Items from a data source
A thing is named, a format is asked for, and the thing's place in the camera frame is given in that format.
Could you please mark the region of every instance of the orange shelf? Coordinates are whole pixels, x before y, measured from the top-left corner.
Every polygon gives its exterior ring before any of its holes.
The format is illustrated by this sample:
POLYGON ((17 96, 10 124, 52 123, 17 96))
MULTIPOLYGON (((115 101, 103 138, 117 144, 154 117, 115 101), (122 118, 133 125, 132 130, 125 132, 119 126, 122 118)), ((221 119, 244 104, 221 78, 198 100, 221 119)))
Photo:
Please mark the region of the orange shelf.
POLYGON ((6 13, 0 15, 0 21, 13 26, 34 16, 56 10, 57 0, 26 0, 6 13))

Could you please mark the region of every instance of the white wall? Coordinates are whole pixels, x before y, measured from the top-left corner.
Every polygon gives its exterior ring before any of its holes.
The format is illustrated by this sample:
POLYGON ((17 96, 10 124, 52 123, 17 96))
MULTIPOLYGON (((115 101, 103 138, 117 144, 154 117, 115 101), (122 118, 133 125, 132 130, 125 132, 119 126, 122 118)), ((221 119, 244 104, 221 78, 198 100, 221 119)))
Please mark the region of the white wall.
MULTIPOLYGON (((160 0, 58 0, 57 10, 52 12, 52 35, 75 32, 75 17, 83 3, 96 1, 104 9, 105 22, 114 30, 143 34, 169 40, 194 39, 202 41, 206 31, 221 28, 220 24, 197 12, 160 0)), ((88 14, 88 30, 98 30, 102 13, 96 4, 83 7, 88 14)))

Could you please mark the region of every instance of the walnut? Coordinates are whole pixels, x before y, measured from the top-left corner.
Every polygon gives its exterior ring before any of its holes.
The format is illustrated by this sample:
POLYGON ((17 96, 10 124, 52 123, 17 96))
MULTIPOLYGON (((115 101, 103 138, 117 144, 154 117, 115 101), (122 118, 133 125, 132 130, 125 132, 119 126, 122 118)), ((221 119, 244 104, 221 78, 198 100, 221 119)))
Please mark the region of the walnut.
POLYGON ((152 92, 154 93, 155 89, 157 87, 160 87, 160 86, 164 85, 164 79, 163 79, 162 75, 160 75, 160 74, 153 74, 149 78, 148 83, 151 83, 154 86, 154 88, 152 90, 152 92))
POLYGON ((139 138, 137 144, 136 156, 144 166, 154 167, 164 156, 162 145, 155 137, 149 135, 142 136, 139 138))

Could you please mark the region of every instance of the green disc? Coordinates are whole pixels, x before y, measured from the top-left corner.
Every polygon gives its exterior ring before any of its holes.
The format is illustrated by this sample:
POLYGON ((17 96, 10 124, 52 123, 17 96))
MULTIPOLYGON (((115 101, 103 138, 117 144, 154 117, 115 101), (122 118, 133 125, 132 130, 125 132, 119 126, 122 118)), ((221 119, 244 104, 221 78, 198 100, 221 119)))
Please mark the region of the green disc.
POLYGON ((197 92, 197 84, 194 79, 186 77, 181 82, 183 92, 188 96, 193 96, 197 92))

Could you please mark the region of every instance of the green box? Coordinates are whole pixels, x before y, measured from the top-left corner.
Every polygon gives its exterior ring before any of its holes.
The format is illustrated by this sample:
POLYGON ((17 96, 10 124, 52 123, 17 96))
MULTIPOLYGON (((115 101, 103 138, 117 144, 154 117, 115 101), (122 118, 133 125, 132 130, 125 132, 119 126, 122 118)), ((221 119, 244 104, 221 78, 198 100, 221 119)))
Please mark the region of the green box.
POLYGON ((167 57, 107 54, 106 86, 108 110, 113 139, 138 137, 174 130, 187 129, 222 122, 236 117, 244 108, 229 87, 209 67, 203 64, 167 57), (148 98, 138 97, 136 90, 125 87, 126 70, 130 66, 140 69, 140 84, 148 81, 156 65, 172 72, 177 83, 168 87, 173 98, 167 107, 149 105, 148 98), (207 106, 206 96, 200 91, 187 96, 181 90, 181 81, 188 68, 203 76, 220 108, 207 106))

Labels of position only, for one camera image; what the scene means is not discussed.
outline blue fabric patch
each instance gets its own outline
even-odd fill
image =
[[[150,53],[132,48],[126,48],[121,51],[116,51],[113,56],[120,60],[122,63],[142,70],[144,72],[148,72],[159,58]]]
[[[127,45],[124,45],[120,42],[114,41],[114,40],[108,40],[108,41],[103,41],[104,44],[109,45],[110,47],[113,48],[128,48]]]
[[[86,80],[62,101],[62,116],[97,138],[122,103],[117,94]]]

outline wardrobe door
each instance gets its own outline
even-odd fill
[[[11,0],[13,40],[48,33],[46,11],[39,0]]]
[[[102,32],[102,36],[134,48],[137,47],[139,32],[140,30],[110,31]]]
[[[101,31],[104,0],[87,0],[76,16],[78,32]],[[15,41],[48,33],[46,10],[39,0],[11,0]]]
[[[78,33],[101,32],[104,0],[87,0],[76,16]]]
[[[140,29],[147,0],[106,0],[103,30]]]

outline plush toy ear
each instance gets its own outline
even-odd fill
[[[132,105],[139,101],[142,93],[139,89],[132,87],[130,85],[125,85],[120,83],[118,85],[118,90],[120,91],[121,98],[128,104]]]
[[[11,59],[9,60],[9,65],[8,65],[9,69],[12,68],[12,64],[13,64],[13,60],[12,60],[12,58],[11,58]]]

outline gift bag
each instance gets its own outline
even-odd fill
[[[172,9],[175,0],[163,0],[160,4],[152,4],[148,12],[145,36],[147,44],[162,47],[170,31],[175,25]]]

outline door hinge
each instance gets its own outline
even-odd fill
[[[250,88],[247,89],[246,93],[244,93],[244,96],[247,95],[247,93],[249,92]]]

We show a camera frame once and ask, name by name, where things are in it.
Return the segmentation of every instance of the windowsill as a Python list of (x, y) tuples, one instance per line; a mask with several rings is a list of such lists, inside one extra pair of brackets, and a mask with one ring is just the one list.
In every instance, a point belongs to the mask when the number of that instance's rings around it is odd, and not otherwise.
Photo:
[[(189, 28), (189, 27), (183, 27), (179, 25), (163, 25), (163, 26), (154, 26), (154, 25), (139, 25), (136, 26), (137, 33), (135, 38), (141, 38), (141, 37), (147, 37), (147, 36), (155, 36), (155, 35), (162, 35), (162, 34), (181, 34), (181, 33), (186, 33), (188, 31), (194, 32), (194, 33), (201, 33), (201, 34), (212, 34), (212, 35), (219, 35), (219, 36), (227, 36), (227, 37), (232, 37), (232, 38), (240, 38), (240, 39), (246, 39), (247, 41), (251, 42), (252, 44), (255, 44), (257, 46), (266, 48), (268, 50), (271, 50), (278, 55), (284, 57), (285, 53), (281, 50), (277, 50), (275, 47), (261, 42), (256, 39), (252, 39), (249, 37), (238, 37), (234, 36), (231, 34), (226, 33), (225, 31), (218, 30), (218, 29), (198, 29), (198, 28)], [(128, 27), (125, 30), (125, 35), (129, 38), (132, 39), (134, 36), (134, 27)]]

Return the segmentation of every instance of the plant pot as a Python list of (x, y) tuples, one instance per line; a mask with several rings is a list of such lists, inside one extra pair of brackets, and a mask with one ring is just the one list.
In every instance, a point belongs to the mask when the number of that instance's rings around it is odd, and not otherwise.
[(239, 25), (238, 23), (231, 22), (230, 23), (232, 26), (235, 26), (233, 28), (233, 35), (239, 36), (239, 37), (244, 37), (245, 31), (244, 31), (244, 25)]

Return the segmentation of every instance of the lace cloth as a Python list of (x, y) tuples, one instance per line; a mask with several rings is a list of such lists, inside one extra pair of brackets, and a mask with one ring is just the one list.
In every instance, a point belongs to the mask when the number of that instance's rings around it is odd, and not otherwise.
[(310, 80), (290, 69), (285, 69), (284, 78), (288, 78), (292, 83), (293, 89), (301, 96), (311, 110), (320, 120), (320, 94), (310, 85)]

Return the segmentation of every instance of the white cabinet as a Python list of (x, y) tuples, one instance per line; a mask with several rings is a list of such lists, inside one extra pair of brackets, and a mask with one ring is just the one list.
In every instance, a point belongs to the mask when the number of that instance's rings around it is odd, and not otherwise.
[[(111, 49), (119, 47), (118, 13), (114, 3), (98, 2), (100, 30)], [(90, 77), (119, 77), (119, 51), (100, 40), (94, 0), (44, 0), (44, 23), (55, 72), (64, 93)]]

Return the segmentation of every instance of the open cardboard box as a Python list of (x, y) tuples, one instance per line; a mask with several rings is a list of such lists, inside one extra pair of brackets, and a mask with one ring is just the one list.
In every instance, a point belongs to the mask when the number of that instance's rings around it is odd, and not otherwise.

» **What to do**: Could you copy exactly the lines from the first line of the records above through the line containing "the orange shelf?", both included, and nothing else?

» **Task output**:
A thing is named, a format is asked for, and the thing's place in the camera frame is given in that format.
Could you please mark the region of every instance of the orange shelf? Coordinates are whole pixels, x before y, measured from the top-left corner.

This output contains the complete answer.